WHAT IS NEEDED:
Only these lines of the data below are wanted: the one with "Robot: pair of", the one with "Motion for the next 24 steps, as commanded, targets", and any lines between them, each repeated exactly.

PROVIDED DATA:
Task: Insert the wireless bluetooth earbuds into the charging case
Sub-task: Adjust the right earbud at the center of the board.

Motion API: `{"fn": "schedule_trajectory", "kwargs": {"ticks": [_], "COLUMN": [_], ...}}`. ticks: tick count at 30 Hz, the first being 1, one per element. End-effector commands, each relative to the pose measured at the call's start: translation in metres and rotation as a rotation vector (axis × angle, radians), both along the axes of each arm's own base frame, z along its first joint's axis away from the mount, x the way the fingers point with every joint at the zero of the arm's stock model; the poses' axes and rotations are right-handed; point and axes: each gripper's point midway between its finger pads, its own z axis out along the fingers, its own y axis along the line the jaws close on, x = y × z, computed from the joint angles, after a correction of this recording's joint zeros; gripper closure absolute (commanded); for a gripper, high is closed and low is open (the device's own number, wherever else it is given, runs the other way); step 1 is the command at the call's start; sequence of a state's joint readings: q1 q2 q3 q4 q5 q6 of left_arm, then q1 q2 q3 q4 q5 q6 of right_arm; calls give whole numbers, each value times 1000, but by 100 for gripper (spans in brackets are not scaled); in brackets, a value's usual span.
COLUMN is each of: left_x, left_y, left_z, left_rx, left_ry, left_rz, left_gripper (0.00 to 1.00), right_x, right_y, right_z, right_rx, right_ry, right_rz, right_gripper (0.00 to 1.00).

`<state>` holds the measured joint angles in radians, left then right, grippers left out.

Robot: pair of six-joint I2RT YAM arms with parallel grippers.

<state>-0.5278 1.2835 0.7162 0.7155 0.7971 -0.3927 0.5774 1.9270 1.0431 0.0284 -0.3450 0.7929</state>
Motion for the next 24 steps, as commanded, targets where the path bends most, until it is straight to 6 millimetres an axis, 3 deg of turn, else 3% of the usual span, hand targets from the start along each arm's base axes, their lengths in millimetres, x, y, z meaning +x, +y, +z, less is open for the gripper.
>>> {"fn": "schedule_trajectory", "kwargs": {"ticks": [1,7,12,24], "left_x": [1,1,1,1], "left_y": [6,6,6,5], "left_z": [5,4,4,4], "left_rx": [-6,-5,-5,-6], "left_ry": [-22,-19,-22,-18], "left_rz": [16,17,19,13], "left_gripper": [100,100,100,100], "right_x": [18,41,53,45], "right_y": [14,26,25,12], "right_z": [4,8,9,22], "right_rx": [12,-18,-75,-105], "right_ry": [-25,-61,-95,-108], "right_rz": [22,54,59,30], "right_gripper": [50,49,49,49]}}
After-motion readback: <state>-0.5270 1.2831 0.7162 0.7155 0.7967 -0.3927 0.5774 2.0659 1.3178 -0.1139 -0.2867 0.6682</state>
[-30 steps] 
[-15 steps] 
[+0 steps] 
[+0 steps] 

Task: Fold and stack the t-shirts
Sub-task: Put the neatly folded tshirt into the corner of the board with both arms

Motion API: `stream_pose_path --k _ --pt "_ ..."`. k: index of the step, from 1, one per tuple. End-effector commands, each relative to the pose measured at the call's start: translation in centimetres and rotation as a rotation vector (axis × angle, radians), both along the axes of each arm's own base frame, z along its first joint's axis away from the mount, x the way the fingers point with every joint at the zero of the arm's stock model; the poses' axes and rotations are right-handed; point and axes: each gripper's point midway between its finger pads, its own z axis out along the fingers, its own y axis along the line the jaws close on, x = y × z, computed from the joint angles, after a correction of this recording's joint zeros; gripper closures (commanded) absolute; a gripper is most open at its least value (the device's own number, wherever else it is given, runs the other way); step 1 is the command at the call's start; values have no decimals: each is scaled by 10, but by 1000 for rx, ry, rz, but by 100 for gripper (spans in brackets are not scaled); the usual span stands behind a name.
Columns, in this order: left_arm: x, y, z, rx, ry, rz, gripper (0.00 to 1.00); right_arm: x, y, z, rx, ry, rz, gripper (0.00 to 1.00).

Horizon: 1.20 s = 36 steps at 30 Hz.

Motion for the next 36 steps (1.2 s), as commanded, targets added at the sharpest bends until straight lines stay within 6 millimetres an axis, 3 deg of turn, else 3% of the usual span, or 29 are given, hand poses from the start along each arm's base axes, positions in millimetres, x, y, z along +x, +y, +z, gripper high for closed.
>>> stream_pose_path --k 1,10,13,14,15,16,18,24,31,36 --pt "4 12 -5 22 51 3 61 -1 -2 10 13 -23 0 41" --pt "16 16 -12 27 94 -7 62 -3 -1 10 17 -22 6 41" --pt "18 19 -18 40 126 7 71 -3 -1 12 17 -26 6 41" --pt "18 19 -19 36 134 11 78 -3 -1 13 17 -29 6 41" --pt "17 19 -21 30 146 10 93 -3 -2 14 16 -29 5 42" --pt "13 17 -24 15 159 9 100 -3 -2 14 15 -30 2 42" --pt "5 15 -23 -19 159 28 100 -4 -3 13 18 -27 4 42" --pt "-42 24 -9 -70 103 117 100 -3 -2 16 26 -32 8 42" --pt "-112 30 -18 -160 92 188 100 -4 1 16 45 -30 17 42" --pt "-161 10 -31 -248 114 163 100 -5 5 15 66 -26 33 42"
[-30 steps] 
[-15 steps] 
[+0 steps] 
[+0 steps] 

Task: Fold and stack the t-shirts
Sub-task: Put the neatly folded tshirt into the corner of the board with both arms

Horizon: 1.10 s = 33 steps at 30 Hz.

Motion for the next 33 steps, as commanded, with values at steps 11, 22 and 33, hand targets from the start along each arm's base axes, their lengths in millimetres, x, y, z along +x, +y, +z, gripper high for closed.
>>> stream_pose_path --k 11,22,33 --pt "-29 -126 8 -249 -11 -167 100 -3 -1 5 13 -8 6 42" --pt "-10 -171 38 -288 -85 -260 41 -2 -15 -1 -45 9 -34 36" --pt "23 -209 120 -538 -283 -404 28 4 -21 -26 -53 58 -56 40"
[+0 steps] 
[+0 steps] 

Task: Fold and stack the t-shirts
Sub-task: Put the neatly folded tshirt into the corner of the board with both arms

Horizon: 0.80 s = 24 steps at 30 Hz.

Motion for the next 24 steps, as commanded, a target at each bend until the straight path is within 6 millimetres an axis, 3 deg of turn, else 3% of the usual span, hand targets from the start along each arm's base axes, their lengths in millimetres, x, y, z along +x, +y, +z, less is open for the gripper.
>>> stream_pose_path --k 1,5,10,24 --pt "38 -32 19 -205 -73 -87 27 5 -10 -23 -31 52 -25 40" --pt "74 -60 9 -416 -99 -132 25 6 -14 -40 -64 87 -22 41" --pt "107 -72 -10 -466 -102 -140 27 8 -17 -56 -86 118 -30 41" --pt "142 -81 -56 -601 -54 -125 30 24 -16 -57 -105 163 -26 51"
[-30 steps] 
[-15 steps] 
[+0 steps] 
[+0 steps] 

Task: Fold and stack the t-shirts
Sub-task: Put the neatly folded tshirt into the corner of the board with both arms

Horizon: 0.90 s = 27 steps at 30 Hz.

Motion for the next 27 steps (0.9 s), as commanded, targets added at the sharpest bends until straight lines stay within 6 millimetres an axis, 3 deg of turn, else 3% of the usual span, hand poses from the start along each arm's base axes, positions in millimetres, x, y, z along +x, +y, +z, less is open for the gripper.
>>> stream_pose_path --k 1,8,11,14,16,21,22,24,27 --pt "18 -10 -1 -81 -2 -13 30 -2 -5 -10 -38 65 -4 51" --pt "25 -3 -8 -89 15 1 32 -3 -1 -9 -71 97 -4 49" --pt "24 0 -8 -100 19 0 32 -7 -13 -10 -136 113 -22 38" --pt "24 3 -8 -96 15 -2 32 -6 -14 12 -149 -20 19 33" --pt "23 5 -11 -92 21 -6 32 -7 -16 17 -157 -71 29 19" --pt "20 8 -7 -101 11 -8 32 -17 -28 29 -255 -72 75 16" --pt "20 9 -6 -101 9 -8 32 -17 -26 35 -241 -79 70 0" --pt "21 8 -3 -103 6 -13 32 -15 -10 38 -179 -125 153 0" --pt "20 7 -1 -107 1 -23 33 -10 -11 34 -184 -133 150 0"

EXERCISE SOLUTION:
Robot: pair of six-joint I2RT YAM arms with parallel grippers.

<state>-0.5278 1.2835 0.7162 0.7155 0.7971 -0.3927 0.5774 1.9270 1.0431 0.0284 -0.3450 0.7929</state>
Motion for the next 24 steps, as commanded, targets where the path bends most, until it is straight to 6 millimetres an axis, 3 deg of turn, else 3% of the usual span, hand targets from the start along each arm's base axes, their lengths in millimetres, x, y, z meaning +x, +y, +z, less is open for the gripper.

The output as shown is complete.